**YOUR OBJECTIVE**
Copy out each line of the data holding "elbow".

[[ RECORDED INFORMATION open ]]

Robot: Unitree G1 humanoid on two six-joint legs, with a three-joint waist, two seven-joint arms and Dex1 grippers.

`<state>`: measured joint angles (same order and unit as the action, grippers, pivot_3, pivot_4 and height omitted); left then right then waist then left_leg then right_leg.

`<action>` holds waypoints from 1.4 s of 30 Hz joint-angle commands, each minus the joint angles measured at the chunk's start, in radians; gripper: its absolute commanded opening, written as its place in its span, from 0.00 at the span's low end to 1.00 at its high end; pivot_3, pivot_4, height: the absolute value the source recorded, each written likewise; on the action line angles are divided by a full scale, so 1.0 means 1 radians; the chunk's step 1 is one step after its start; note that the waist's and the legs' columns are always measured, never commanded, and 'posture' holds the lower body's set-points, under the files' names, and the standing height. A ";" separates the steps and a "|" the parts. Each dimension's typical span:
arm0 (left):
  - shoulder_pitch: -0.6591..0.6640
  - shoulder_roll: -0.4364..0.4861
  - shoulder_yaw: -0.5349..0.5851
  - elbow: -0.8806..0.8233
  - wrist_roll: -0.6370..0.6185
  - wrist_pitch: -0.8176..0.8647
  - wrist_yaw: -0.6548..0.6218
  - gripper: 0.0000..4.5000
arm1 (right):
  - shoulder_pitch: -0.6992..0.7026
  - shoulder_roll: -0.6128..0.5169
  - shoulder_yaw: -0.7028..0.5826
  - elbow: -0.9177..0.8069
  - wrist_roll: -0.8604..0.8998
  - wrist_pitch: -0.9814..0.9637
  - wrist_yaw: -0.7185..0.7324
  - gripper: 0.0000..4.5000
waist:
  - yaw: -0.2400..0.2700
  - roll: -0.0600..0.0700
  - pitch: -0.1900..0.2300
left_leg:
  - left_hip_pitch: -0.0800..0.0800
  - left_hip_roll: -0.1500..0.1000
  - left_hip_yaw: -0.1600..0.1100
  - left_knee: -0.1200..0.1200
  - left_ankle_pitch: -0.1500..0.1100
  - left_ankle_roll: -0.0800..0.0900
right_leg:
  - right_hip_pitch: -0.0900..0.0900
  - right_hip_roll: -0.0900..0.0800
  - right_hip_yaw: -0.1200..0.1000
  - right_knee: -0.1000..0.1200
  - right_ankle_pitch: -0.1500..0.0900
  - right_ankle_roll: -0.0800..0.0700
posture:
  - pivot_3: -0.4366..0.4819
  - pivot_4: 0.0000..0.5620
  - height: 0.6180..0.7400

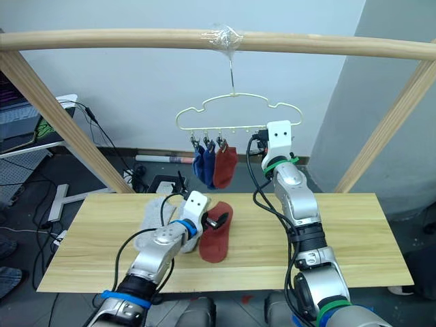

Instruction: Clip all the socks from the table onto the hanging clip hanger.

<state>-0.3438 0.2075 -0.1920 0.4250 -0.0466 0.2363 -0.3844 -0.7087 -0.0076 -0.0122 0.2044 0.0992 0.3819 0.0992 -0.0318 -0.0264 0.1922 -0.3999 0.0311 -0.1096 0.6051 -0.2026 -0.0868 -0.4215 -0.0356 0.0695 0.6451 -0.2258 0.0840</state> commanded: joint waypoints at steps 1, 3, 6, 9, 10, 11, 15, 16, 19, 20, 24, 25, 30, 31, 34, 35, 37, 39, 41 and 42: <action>-0.017 0.006 -0.017 0.056 0.039 -0.016 -0.020 1.00 | 0.003 -0.007 -0.008 -0.043 -0.003 0.007 -0.014 0.01 | -0.001 0.000 0.000 | 0.000 0.000 0.000 0.000 0.000 0.000 | 0.000 0.000 0.000 0.000 0.000 0.000 | 0.50 0.26 1.00; -0.010 0.009 -0.023 0.068 0.051 -0.010 -0.029 1.00 | 0.003 -0.007 -0.008 -0.046 -0.002 0.010 -0.018 0.01 | -0.002 0.000 0.000 | 0.000 0.000 0.000 0.000 0.000 0.000 | 0.000 0.000 0.000 0.000 0.000 0.000 | 0.50 0.26 1.00; 0.005 0.016 -0.027 0.070 0.073 0.002 -0.029 0.96 | 0.001 -0.006 -0.012 -0.044 0.003 0.014 -0.023 0.00 | -0.002 0.000 0.000 | 0.000 0.000 0.000 0.000 0.000 0.000 | 0.000 0.000 0.000 0.000 0.000 0.000 | 0.50 0.26 1.00; 0.028 0.027 -0.030 0.056 0.087 -0.007 -0.041 0.80 | -0.002 -0.008 -0.015 -0.036 0.006 0.014 -0.023 0.00 | -0.003 0.002 -0.002 | 0.001 0.000 0.000 0.000 0.000 0.000 | 0.001 0.000 0.000 0.000 0.000 0.001 | 0.50 0.25 1.00; 0.031 0.027 -0.031 0.049 0.089 -0.010 -0.043 0.75 | -0.002 -0.009 -0.014 -0.034 0.005 0.014 -0.021 0.00 | -0.003 0.003 -0.002 | 0.001 0.000 0.000 0.000 0.000 0.000 | 0.001 0.000 0.000 0.000 0.000 0.001 | 0.50 0.25 1.00; 0.031 0.025 -0.030 0.046 0.091 -0.011 -0.043 0.68 | -0.003 -0.011 -0.014 -0.031 0.005 0.014 -0.018 0.00 | -0.003 0.004 -0.003 | 0.001 0.000 0.000 0.000 0.000 0.000 | 0.001 0.000 0.000 0.000 0.000 0.001 | 0.51 0.25 1.00; 0.032 0.020 -0.030 0.039 0.102 -0.019 -0.045 0.43 | -0.007 -0.017 -0.014 -0.025 0.006 0.014 -0.012 0.00 | -0.002 0.004 -0.003 | 0.001 0.000 0.000 0.000 0.000 0.000 | 0.001 0.000 0.000 0.001 0.000 0.001 | 0.51 0.26 1.00; 0.034 0.016 -0.032 0.041 0.103 -0.037 -0.049 0.35 | -0.008 -0.018 -0.017 -0.023 0.009 0.018 -0.011 0.00 | -0.002 0.004 -0.003 | 0.001 0.000 0.000 0.000 0.000 0.000 | 0.001 0.000 0.000 0.000 0.000 0.001 | 0.52 0.25 1.00; 0.031 0.007 -0.047 0.066 0.128 -0.087 -0.040 0.16 | -0.008 -0.021 -0.053 -0.022 0.046 0.061 -0.009 0.00 | 0.000 0.004 -0.003 | 0.001 0.000 0.000 0.000 0.000 0.000 | 0.001 0.000 0.000 0.000 0.000 0.001 | 0.52 0.25 1.00; 0.028 0.003 -0.048 0.072 0.130 -0.095 -0.039 0.10 | -0.008 -0.027 -0.058 -0.022 0.050 0.068 -0.006 0.00 | 0.001 0.004 -0.003 | 0.001 0.000 0.000 0.000 0.000 0.000 | 0.001 0.000 0.000 0.000 0.000 0.001 | 0.52 0.25 1.00; 0.019 -0.033 -0.027 0.050 0.095 -0.141 -0.059 0.00 | -0.011 -0.051 -0.101 -0.060 0.117 0.170 0.020 0.00 | 0.004 0.004 -0.003 | 0.000 0.000 0.000 0.001 0.000 0.000 | 0.001 0.000 0.000 0.000 0.000 0.001 | 0.51 0.25 1.00; 0.020 -0.049 -0.012 0.017 0.059 -0.159 -0.082 0.00 | -0.023 -0.040 -0.154 -0.073 0.173 0.239 -0.003 0.00 | 0.003 0.004 -0.003 | 0.000 0.000 0.000 0.001 0.000 0.000 | 0.001 0.000 0.000 0.000 0.000 0.001 | 0.51 0.25 1.00; 0.010 -0.070 -0.016 -0.173 0.009 -0.279 -0.152 0.00 | -0.092 -0.035 -0.334 -0.117 0.353 0.484 -0.091 0.00 | 0.007 0.004 -0.004 | 0.000 0.000 -0.001 0.002 0.000 0.000 | 0.001 0.000 0.000 0.000 0.001 -0.001 | 0.51 0.24 1.00; 0.001 -0.076 -0.015 -0.191 0.009 -0.282 -0.148 0.00 | -0.104 -0.031 -0.362 -0.124 0.379 0.513 -0.112 0.00 | 0.007 0.005 -0.004 | 0.000 0.000 -0.001 0.002 0.000 0.000 | 0.002 0.000 0.000 0.000 0.001 -0.001 | 0.51 0.24 1.00; -0.044 -0.092 -0.020 -0.201 0.031 -0.308 -0.121 0.00 | -0.124 -0.030 -0.397 -0.149 0.434 0.599 -0.147 0.00 | 0.006 0.006 -0.005 | 0.000 0.000 -0.001 0.002 0.000 0.000 | 0.002 0.000 0.000 0.000 0.000 -0.001 | 0.51 0.24 1.00; -0.053 -0.096 -0.019 -0.198 0.037 -0.310 -0.112 0.00 | -0.125 -0.030 -0.399 -0.157 0.446 0.619 -0.153 0.00 | 0.006 0.006 -0.005 | 0.000 0.000 -0.001 0.002 0.000 0.000 | 0.002 0.000 0.000 0.000 0.000 0.000 | 0.51 0.24 1.00; -0.073 -0.108 -0.018 -0.185 0.039 -0.315 -0.101 0.00 | -0.130 -0.029 -0.410 -0.164 0.472 0.657 -0.169 0.00 | 0.005 0.006 -0.005 | 0.000 -0.001 -0.001 0.002 0.000 0.000 | 0.002 0.000 0.000 0.000 0.000 0.000 | 0.51 0.24 1.00; -0.087 -0.122 -0.015 -0.184 0.029 -0.313 -0.097 0.00 | -0.138 -0.020 -0.435 -0.169 0.503 0.697 -0.196 0.00 | 0.005 0.006 -0.005 | 0.000 -0.001 -0.001 0.002 0.000 0.000 | 0.002 0.000 0.000 0.000 0.000 0.000 | 0.51 0.24 1.00; -0.090 -0.128 -0.017 -0.183 0.026 -0.319 -0.102 0.00 | -0.142 -0.013 -0.450 -0.175 0.524 0.717 -0.218 0.00 | 0.005 0.006 -0.005 | -0.001 -0.001 -0.001 0.002 0.000 0.000 | 0.002 0.000 0.000 0.000 0.000 0.000 | 0.51 0.24 1.00; -0.093 -0.131 -0.019 -0.182 0.030 -0.321 -0.099 0.00 | -0.141 -0.014 -0.448 -0.183 0.533 0.730 -0.223 0.00 | 0.005 0.006 -0.005 | -0.001 -0.001 -0.001 0.002 0.000 0.000 | 0.002 0.000 0.000 0.000 0.000 0.000 | 0.51 0.24 1.00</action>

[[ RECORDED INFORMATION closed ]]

**YOUR RESPONSE**
  - elbow: -0.8806..0.8233
  - elbow: -0.9177..0.8069

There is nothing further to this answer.